Scott Pilgrim Contra
o Mundo
(Scott Pilgrim Against the World),
de Edward Wright (EUA/Reino Unido/Canadá, 2010)
por Cezar Migliorin
Aguardando
minha vez
Baseado nos quadrinhos do canadense Bryan Lee O'Malle, Scott
Pilgrim Contra o Mundo, na verdade, é mais marcado
pelo mundo dos games - tanto no gosto de alguns personagens,
como na estrutura e estética do filme, do que por HQs. O
início pop-retrô ao som de rock pré-grunge levado
por uma banda de jovens que parecem, também, deslocados no
tempo, instaura uma atmosfera leve e divertida. Nesse início,
o filme tira dos games mais do que efeitos espetaculares,
mas uma certa instabilidade da realidade, movida por anacronismos
e mundos fabulatórios. O final dos créditos, por exemplo,
é deliciosamente filmado. O quarto de ensaios é transformado
em uma longa sala, refletindo o espanto da nova namorada de Scott
com a performance da banda. Também nas passagens de cena,
o espectador é levado a um universo em que o espaço
é constantemente transformado pelos estados mentais e pelas
situações dos protagonistas.
A
primeira meia hora de filme produz, no entanto, uma falsa promessa.
Problema típico do cinema comercial que se apropria de certos
mundos (nesse caso o dos games e dos quadrinhos) apenas
como estratégia de sedução baseada em algumas
apropriações óbvias - como opções
gráficas, por exemplo - e não nas invenções
e diferenças que possam advir desses universos. Nesse início,
o filme parece ainda que irá dialogar com os games
de maneira irônica e eventualmente crítica. A ironia
se preserva, é verdade, sobretudo na irrelevância das
tarefas que fazem com que em uma batalha haja um vencedor e um vencido:
tocar atrás do joelho de uma adversária hiper-poderosa,
ou fazer o oponente tomar meio copo de leite, forçando-o
a perder seus poderes especiais.
Essa ironia, porém, é esfacelada pela velocidade e
desinteresse das lutas em que o espectador é apenas plateia
do game dos outros. Nesse sentido, nada mais enfadonho
do que ver os outros jogando videogame. Não há emoção,
nem experiência, apenas o tédio de quem aguarda sua
vez; que nunca chega. Na velocidade final do filme, em que acompanhamos
sequencias de lutas nem cômicas, nem suficientemente impressionantes,
o peso acaba recaindo sobre os bons personagens da banda indie.

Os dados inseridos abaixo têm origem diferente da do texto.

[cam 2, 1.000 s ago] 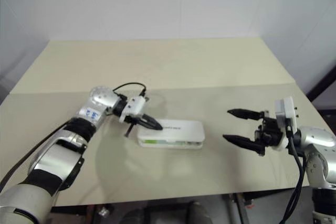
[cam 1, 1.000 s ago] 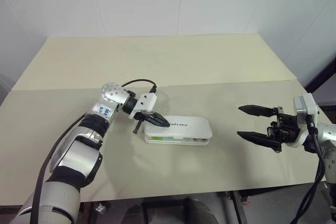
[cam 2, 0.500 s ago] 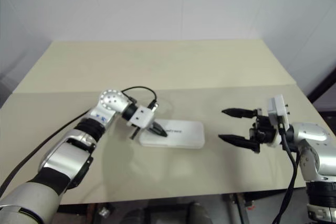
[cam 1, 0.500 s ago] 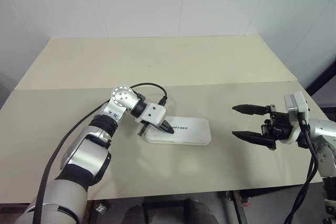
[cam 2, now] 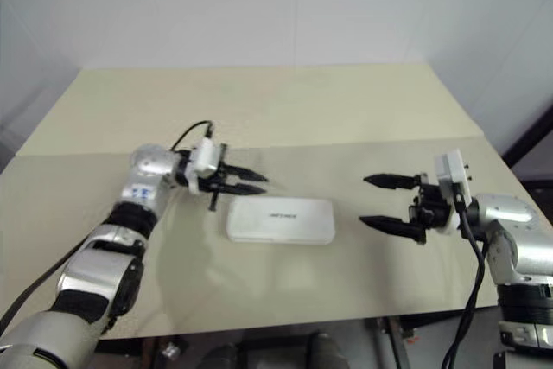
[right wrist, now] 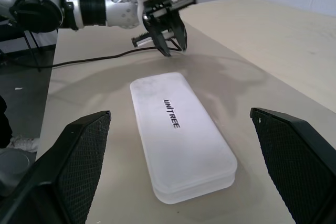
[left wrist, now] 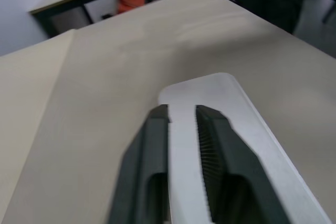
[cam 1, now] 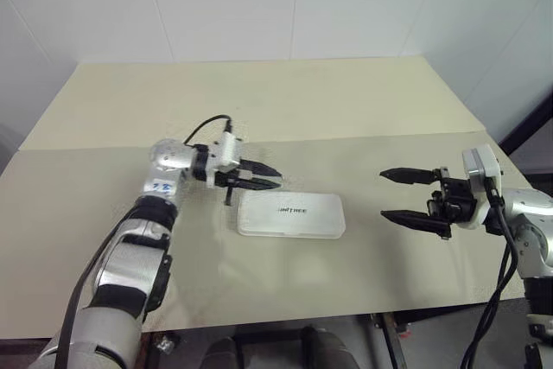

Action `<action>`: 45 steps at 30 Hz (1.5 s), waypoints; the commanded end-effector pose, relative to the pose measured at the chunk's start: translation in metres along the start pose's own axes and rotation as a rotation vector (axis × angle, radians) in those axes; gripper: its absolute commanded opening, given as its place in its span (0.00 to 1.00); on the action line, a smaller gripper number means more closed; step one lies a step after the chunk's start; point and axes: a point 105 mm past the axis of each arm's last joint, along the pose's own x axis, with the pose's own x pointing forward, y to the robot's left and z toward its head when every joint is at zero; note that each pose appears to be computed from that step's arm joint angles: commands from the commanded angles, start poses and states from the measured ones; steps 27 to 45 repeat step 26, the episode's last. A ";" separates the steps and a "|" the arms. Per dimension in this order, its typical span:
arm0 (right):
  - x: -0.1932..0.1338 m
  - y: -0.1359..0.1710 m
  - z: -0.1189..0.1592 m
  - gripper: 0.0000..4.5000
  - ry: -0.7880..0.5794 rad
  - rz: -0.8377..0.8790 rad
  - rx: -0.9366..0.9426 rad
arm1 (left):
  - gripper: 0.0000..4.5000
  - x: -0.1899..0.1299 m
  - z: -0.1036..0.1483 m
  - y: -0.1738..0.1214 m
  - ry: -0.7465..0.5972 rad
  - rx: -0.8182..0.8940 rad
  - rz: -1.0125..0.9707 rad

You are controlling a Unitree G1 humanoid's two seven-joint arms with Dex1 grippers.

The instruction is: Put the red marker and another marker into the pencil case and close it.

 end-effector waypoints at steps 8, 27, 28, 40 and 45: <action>0.000 -0.014 0.010 1.00 0.002 0.030 -0.055 | 1.00 -0.046 0.013 -0.012 -0.018 0.031 0.119; 0.005 -0.009 0.011 1.00 -0.020 0.039 -0.073 | 1.00 -0.081 0.037 -0.025 -0.094 -0.083 0.213; 0.005 -0.009 0.011 1.00 -0.020 0.039 -0.073 | 1.00 -0.081 0.037 -0.025 -0.094 -0.083 0.213; 0.005 -0.009 0.011 1.00 -0.020 0.039 -0.073 | 1.00 -0.081 0.037 -0.025 -0.094 -0.083 0.213; 0.005 -0.009 0.011 1.00 -0.020 0.039 -0.073 | 1.00 -0.081 0.037 -0.025 -0.094 -0.083 0.213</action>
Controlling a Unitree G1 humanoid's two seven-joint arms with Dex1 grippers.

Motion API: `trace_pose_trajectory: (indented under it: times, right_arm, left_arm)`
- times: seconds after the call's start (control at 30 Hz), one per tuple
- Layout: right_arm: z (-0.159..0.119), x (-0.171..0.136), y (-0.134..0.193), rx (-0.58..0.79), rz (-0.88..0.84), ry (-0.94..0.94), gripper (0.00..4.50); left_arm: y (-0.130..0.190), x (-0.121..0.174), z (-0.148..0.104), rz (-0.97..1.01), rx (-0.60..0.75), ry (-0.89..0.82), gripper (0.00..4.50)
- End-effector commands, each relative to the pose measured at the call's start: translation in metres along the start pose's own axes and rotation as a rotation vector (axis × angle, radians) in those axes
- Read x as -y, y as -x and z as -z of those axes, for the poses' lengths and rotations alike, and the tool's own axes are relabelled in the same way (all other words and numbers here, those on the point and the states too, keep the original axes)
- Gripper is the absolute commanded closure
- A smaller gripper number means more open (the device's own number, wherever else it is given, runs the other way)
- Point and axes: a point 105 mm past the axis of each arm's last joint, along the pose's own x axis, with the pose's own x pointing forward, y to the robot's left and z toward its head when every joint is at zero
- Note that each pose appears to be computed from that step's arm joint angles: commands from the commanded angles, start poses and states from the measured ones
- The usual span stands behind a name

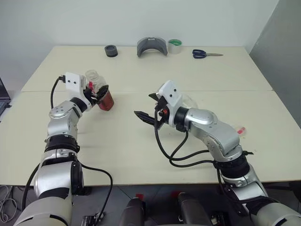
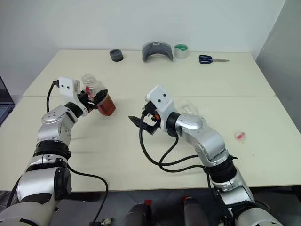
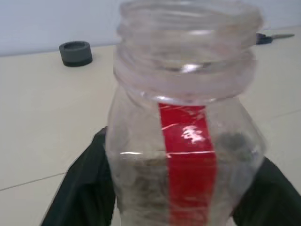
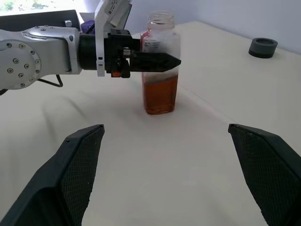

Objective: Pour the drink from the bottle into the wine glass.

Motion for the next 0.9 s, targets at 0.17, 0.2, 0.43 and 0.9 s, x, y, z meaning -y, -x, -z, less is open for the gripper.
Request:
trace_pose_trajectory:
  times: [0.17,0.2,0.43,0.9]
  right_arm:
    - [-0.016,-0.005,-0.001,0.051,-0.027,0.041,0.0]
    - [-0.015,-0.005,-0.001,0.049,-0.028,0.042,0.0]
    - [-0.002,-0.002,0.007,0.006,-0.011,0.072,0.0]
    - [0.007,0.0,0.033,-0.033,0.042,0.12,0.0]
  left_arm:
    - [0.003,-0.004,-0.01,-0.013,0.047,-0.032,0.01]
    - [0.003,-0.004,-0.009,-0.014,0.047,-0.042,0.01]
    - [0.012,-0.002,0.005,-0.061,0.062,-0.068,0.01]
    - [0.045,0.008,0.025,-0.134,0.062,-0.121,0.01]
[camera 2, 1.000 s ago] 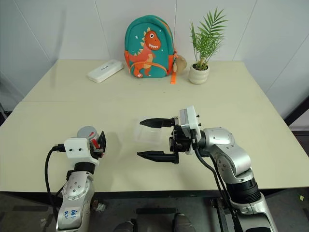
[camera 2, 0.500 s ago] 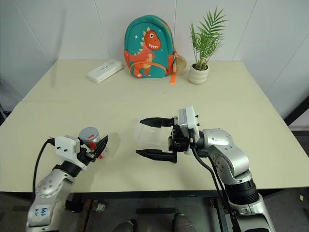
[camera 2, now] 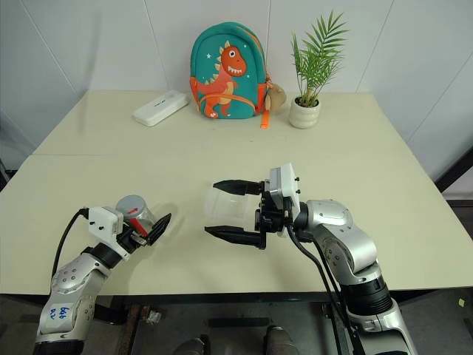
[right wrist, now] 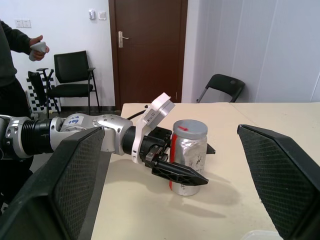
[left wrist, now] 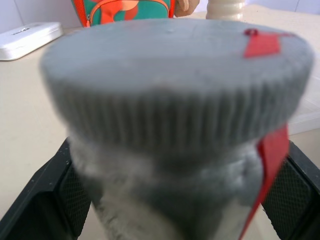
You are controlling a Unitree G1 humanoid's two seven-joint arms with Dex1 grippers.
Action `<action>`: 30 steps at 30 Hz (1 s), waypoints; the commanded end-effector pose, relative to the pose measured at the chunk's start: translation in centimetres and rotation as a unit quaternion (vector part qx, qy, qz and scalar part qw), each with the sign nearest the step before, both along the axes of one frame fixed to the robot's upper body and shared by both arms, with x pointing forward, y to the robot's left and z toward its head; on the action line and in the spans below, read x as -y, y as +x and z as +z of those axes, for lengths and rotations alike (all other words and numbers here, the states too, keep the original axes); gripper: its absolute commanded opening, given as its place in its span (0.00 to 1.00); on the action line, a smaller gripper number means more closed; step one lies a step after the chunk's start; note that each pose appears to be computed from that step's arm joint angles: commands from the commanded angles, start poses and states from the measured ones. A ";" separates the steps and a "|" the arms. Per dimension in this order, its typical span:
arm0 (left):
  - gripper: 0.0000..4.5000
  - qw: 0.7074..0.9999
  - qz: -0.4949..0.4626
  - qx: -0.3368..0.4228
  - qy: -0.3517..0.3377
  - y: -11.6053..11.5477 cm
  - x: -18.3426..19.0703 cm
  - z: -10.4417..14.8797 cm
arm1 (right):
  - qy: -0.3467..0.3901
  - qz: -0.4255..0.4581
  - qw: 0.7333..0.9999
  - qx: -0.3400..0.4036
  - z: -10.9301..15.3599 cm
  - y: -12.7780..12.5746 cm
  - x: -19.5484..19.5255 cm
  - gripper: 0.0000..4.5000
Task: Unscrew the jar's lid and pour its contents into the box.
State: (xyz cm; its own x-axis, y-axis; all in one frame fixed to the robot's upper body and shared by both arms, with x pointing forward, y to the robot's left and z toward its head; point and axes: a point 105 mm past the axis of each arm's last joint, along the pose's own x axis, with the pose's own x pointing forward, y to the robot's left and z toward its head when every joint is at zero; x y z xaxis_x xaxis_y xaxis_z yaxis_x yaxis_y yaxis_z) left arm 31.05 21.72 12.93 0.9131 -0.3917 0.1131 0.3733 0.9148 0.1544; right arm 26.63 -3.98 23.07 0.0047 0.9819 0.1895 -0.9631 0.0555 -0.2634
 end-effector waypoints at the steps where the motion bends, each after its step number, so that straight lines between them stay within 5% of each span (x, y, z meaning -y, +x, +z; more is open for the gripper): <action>1: 0.99 0.998 0.034 0.048 0.013 -0.6 -0.2 1.9 | 0.010 0.005 1.000 0.020 0.8 -0.7 0.1 1.00; 11: 0.99 0.986 0.146 0.074 0.009 -2.7 -0.4 2.7 | 0.009 0.010 1.000 0.014 0.7 -0.9 0.2 1.00; 30: 0.99 0.964 0.258 0.048 -0.039 -2.0 1.5 2.3 | -0.001 0.009 1.000 0.007 0.4 -0.6 0.7 1.00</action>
State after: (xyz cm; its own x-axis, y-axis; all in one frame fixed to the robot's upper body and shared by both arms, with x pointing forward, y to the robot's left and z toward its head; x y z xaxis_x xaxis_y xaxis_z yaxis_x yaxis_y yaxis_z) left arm 29.32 20.51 13.60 0.9796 0.1218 0.1601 -0.1356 0.9877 0.0779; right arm 26.39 -4.43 22.76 -0.0033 0.9858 0.1681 -0.9660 0.0404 -0.2555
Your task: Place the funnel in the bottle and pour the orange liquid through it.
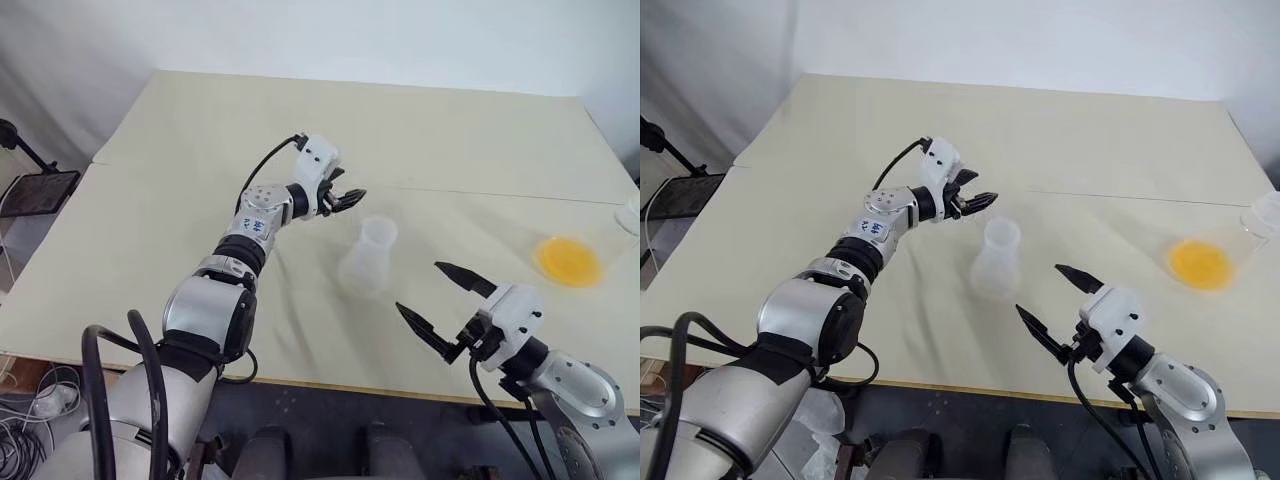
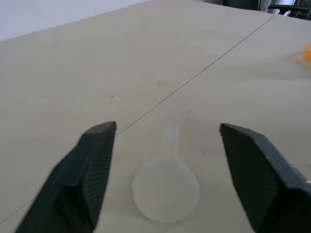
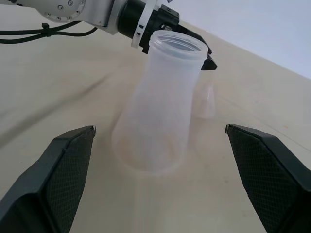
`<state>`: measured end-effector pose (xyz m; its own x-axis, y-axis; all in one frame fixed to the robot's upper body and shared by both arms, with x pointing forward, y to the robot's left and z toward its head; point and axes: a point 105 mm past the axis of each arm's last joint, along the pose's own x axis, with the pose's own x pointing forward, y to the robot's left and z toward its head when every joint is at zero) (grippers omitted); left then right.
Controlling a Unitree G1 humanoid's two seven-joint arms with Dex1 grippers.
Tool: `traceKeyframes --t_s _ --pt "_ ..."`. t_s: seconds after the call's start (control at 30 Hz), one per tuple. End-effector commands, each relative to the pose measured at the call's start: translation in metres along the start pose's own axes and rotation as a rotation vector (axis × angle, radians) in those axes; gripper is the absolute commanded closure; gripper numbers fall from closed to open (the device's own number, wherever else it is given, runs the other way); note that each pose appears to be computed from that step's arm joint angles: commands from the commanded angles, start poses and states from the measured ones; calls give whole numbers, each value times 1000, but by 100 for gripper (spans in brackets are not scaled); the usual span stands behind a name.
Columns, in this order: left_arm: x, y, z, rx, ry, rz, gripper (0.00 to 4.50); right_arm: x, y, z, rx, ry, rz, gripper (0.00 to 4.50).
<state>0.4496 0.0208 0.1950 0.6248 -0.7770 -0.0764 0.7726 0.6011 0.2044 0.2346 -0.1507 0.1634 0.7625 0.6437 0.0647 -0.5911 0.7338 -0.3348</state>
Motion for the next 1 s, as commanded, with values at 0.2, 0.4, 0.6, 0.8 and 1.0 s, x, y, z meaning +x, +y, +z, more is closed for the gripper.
traceKeyframes --t_s 0.2,0.4,0.6,0.8,1.0 --pt "8 -10 7 6 -12 -31 408 2 -3 16 -50 -61 -35 0" --pt "8 -10 7 6 -8 -30 434 3 -5 17 -56 -68 -46 0" --pt "1 -2 13 -35 -62 -23 434 3 -2 16 -46 -71 -59 0" --pt "-9 3 9 -35 -89 -43 254 0 0 14 -40 -64 -81 0" --pt "4 -3 2 -4 -33 19 73 1 2 14 -37 -67 -82 0"
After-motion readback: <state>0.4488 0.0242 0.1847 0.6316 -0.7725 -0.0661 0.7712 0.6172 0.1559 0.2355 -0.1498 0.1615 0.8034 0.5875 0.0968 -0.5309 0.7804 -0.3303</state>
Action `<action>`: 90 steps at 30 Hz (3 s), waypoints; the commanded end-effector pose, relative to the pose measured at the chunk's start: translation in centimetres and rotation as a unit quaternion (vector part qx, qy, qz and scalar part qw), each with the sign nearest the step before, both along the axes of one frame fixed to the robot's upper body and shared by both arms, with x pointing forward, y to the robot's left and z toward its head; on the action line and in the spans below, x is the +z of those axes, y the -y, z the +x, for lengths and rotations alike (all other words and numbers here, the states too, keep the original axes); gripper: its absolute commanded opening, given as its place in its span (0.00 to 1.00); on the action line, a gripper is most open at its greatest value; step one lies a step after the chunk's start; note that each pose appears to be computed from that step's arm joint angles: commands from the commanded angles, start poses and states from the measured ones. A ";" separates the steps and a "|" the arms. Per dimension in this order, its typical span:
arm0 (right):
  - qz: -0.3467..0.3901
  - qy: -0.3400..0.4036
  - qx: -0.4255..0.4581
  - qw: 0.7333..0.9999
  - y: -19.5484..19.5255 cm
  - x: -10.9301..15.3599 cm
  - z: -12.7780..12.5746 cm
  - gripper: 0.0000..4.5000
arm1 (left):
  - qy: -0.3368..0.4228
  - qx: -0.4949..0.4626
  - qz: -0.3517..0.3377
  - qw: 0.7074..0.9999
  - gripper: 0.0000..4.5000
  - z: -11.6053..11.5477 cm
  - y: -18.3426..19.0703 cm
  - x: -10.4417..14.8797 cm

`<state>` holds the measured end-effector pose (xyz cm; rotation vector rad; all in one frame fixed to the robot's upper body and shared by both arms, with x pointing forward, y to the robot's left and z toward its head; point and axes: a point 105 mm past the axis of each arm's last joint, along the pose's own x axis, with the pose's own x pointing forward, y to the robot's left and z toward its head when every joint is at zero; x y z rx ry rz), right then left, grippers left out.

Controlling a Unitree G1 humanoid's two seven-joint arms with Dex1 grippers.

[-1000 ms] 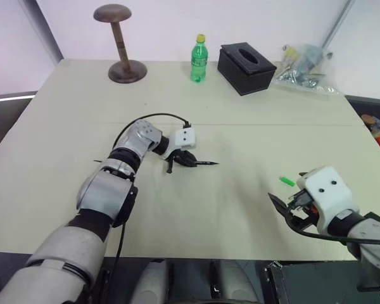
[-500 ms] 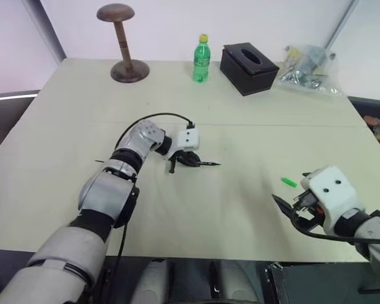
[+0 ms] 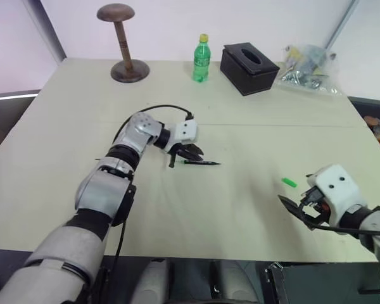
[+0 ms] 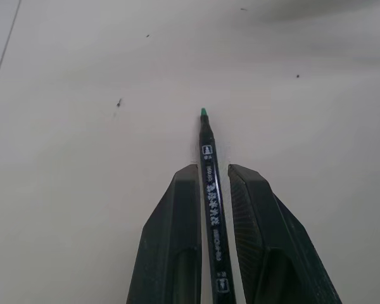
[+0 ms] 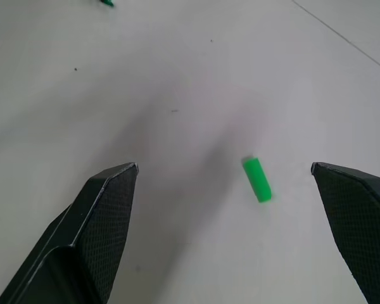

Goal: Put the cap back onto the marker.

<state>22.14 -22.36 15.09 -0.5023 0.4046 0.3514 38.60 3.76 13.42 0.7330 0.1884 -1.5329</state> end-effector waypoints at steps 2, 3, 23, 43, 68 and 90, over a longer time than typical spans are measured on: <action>-0.008 0.019 0.007 1.000 -0.2 0.7 0.1 1.00 | 0.025 0.000 0.011 1.000 0.17 0.3 -0.3 0.6; -0.008 0.019 0.008 1.000 -0.2 0.7 0.1 1.00 | 0.024 0.002 0.013 1.000 0.17 0.3 -0.4 0.4; 0.002 0.022 0.002 1.000 -0.9 0.2 -0.3 1.00 | 0.009 -0.010 0.021 1.000 0.81 -0.4 0.0 -1.4; 0.005 0.020 -0.006 1.000 -1.1 0.0 -0.7 1.00 | -0.009 0.026 0.064 0.998 0.15 -0.3 -0.7 -4.2; -0.007 -0.006 -0.018 1.000 1.0 -1.0 -0.4 1.00 | 0.089 -0.053 0.023 0.994 0.01 -0.3 0.3 0.9; 0.006 -0.038 0.020 0.999 4.6 -2.0 5.2 1.00 | 0.174 -0.130 -0.019 0.976 0.01 -1.7 1.1 5.4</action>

Aquela charmosa construção no início do filme
acaba por ficar sem nenhum espaço nas vertiginosas e ressentidas
disputas amorosas. O óbvio final feliz é a negação
do ressentimento reafirmado durante o filme todo. O mocinho - Scott
- acompanha a menina que com 24 anos buscava se livrar do passado
- no filme não é tão engraçado como
pode parecer - enquanto a jovem de 17 anos, apaixonada por Pilgrim,
libera o namorado para a felicidade.
Scott
Pilgrim acaba por ser fiel ao que
há de menos interessante nos games em que, apesar
de toda fragmentação do espaço e da atenção,
não há experiência sensível que se acumule,
apenas uma prática de reações sensório-motoras
em que a ação deve ser a mais rápida possível,
garantido a pontuação e a sobrevida. Minha dificuldade
cognitiva, infelizmente, não foi colocada à prova
com o filme de Wright. Nem os quadrinhos, nem os games
forçam o filme a uma escritura que o leve para além
de um certo pastiche do que é esta relação.